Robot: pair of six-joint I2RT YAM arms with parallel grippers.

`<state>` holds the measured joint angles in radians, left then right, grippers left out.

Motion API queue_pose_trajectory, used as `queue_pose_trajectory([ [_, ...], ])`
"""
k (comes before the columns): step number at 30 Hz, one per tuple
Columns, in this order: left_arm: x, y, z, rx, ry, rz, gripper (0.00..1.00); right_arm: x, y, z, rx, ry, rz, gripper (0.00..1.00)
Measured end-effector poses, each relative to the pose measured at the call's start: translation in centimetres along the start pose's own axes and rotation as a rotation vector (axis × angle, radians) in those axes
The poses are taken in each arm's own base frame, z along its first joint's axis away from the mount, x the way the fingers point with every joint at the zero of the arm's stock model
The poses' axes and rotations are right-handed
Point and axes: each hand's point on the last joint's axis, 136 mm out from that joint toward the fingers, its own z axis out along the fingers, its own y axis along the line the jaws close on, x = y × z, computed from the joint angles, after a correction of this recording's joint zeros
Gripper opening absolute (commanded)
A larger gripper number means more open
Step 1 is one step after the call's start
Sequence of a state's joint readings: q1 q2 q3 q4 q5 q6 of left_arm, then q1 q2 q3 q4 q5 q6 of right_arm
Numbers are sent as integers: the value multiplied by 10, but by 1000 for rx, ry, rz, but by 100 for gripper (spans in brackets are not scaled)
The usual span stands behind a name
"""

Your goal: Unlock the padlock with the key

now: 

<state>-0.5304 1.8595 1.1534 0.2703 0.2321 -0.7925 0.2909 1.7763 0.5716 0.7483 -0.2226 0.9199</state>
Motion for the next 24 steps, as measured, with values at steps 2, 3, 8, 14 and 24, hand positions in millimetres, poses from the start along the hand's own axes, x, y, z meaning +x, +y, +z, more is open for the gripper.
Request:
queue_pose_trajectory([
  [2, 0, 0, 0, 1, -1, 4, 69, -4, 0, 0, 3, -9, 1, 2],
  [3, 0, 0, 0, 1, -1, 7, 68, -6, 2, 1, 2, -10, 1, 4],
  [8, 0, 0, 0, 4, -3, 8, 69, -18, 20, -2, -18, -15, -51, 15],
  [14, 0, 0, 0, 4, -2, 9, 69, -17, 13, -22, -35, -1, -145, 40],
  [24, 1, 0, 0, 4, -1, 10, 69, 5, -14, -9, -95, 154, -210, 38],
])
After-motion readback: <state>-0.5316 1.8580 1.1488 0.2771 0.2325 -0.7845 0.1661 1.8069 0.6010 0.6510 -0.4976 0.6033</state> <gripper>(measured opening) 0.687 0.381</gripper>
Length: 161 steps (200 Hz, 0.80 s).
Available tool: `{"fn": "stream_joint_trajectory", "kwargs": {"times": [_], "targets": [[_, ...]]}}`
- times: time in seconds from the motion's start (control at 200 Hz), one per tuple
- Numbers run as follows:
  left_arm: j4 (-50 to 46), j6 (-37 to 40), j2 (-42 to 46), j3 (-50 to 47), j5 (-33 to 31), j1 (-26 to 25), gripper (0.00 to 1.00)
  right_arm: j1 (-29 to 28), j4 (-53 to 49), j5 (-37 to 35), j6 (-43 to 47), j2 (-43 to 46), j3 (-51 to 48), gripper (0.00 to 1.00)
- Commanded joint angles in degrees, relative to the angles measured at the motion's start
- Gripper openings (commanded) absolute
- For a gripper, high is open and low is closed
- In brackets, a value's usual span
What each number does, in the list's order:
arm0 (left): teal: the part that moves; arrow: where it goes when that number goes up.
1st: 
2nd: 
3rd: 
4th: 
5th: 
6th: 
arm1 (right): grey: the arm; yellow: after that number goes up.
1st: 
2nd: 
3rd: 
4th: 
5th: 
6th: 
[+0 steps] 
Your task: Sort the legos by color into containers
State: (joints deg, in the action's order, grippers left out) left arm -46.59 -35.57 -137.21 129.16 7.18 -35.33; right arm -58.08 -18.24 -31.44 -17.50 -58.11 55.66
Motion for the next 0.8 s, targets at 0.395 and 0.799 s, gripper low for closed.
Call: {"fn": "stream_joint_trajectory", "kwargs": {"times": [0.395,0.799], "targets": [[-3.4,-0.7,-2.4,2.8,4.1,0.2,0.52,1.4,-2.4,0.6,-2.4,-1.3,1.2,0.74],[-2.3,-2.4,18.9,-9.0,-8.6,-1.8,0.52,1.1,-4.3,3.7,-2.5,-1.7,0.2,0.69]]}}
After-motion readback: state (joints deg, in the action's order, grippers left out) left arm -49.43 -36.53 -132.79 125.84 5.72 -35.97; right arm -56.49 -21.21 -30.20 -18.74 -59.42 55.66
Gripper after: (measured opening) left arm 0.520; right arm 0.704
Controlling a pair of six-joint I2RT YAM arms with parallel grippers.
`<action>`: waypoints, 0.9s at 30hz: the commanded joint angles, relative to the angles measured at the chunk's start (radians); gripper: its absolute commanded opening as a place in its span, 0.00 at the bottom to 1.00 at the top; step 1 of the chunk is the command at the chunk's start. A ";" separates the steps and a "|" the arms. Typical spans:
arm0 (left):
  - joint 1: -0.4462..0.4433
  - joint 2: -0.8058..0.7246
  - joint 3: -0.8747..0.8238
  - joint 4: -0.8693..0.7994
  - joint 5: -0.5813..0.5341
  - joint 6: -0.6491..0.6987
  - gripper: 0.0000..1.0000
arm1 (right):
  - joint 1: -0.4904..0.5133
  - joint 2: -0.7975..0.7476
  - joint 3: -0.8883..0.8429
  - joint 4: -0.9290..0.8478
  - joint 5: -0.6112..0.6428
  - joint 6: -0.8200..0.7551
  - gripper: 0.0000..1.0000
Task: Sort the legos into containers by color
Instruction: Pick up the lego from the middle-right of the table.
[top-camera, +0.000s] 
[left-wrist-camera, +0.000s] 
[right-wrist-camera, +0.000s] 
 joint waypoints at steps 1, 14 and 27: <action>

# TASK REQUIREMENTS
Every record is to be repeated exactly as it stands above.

# EXERCISE ANSWER
Robot: pair of six-joint I2RT YAM arms with parallel grippers.

`<state>` holds the measured joint angles in radians, left then right, grippers left out.

Motion API queue_pose_trajectory, used as `queue_pose_trajectory([ [_, ...], ])`
"""
k (comes before the columns): step number at 30 Hz, one per tuple
Columns, in this order: left_arm: x, y, z, rx, ry, rz, gripper (0.00..1.00); right_arm: x, y, z, rx, ry, rz, gripper (0.00..1.00)
Measured end-effector poses, each relative to the pose measured at the call's start: translation in centimetres along the start pose's own axes and rotation as a rotation vector (axis × angle, radians) in those axes
The poses are taken in each arm's own base frame, z along its first joint's axis away from the mount, x the way the fingers point with every joint at the zero of the arm's stock model
The poses' axes and rotations are right-handed
Point and axes: each hand's point on the last joint's axis, 136 mm out from that joint toward the fingers, its own z axis out along the fingers, its own y axis along the line the jaws close on, x = y × z, computed from the joint angles, after a correction of this recording's joint zeros
Gripper opening absolute (commanded)
A larger gripper number means more open
Step 1 is one step after the call's start
Sequence of a state's joint readings: q1 q2 q3 q4 q5 q6 of left_arm, then q1 q2 q3 q4 q5 q6 of right_arm
Numbers are sent as integers: the value multiplied by 10, but by 1000 for rx, ry, rz, but by 100 for gripper (spans in brackets are not scaled)
The usual span stands behind a name
"""

Your goal: Unlock the padlock with the key

now: 

<state>-0.5304 1.8595 1.1534 0.2703 0.2321 -0.7925 0.2909 1.7763 0.5716 0.7483 -0.2226 0.9199</state>
Motion for the next 24 steps, as measured, with values at steps 2, 3, 8, 14 and 24, hand positions in millimetres, poses from the start along the hand's own axes, x, y, z meaning +x, +y, +z, more is open for the gripper.
Request:
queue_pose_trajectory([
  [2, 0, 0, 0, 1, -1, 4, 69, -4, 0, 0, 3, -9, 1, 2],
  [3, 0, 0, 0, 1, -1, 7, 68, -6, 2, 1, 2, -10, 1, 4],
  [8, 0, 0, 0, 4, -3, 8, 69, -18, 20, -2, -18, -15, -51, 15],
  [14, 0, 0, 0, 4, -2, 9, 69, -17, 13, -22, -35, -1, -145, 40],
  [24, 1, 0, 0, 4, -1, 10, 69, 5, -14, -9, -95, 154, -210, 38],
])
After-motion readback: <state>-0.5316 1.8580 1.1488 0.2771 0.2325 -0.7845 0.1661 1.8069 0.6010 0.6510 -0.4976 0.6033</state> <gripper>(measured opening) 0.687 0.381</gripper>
Length: 161 steps (200 Hz, 0.80 s).
Available tool: `{"fn": "stream_joint_trajectory", "kwargs": {"times": [_], "targets": [[_, ...]]}}`
- times: time in seconds from the motion's start (control at 200 Hz), one per tuple
- Numbers run as follows:
  left_arm: j4 (-50 to 46), j6 (-37 to 40), j2 (-42 to 46), j3 (-50 to 47), j5 (-33 to 31), j1 (-26 to 25), gripper (0.00 to 1.00)
  right_arm: j1 (-29 to 28), j4 (-53 to 49), j5 (-37 to 35), j6 (-43 to 47), j2 (-43 to 46), j3 (-51 to 48), gripper (0.00 to 1.00)
- Commanded joint angles in degrees, relative to the angles measured at the motion's start
- Gripper openings (commanded) absolute
- For a gripper, high is open and low is closed
- In brackets, a value's usual span
What each number does, in the list's order:
arm0 (left): teal: the part that moves; arrow: where it goes when that number goes up.
1st: 
2nd: 
3rd: 
4th: 
5th: 
6th: 
arm1 (right): grey: the arm; yellow: after that number goes up.
1st: 
2nd: 
3rd: 
4th: 
5th: 
6th: 
[+0 steps] 
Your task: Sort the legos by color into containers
State: (joints deg, in the action's order, grippers left out) left arm -46.59 -35.57 -137.21 129.16 7.18 -35.33; right arm -58.08 -18.24 -31.44 -17.50 -58.11 55.66
Motion for the next 0.8 s, targets at 0.395 and 0.799 s, gripper low for closed.
Call: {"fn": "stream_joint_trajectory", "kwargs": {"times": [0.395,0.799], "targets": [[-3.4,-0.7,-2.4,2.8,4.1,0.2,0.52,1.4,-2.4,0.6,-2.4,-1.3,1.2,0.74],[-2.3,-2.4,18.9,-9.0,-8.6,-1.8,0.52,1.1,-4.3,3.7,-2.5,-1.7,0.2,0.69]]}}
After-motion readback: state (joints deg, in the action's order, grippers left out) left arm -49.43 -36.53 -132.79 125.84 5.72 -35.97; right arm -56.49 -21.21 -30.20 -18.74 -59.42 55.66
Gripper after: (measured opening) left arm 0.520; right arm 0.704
Controlling a pair of six-joint I2RT YAM arms with parallel grippers.
`<action>`: waypoints, 0.9s at 30hz: the commanded joint angles, relative to the angles measured at the chunk's start (radians); gripper: its absolute commanded opening as a place in its span, 0.00 at the bottom to 1.00 at the top; step 1 of the chunk is the command at the chunk's start. A ";" separates the steps and a "|" the arms. Typical spans:
arm0 (left):
  - joint 1: -0.4462..0.4433
  - joint 2: -0.8058..0.7246
  - joint 3: -0.8747..0.8238
  - joint 4: -0.8693..0.7994
  - joint 5: -0.5813..0.5341
  - joint 6: -0.6491..0.6987
  - gripper: 0.0000..1.0000
arm1 (right):
  - joint 1: -0.4904..0.5133
  - joint 2: -0.7975..0.7476
  - joint 3: -0.8883..0.8429
  - joint 4: -0.9290..0.8478
  - joint 5: -0.6112..0.6428
  - joint 6: -0.8200..0.7551
  - gripper: 0.0000..1.0000
Task: Sort the legos into containers by color
Instruction: Pick up the lego from the middle-right of the table.
[top-camera, +0.000s] 
[left-wrist-camera, +0.000s] 
[right-wrist-camera, +0.000s] 
 joint waypoints at steps 1, 14 and 27: <action>

This exercise requires no further answer.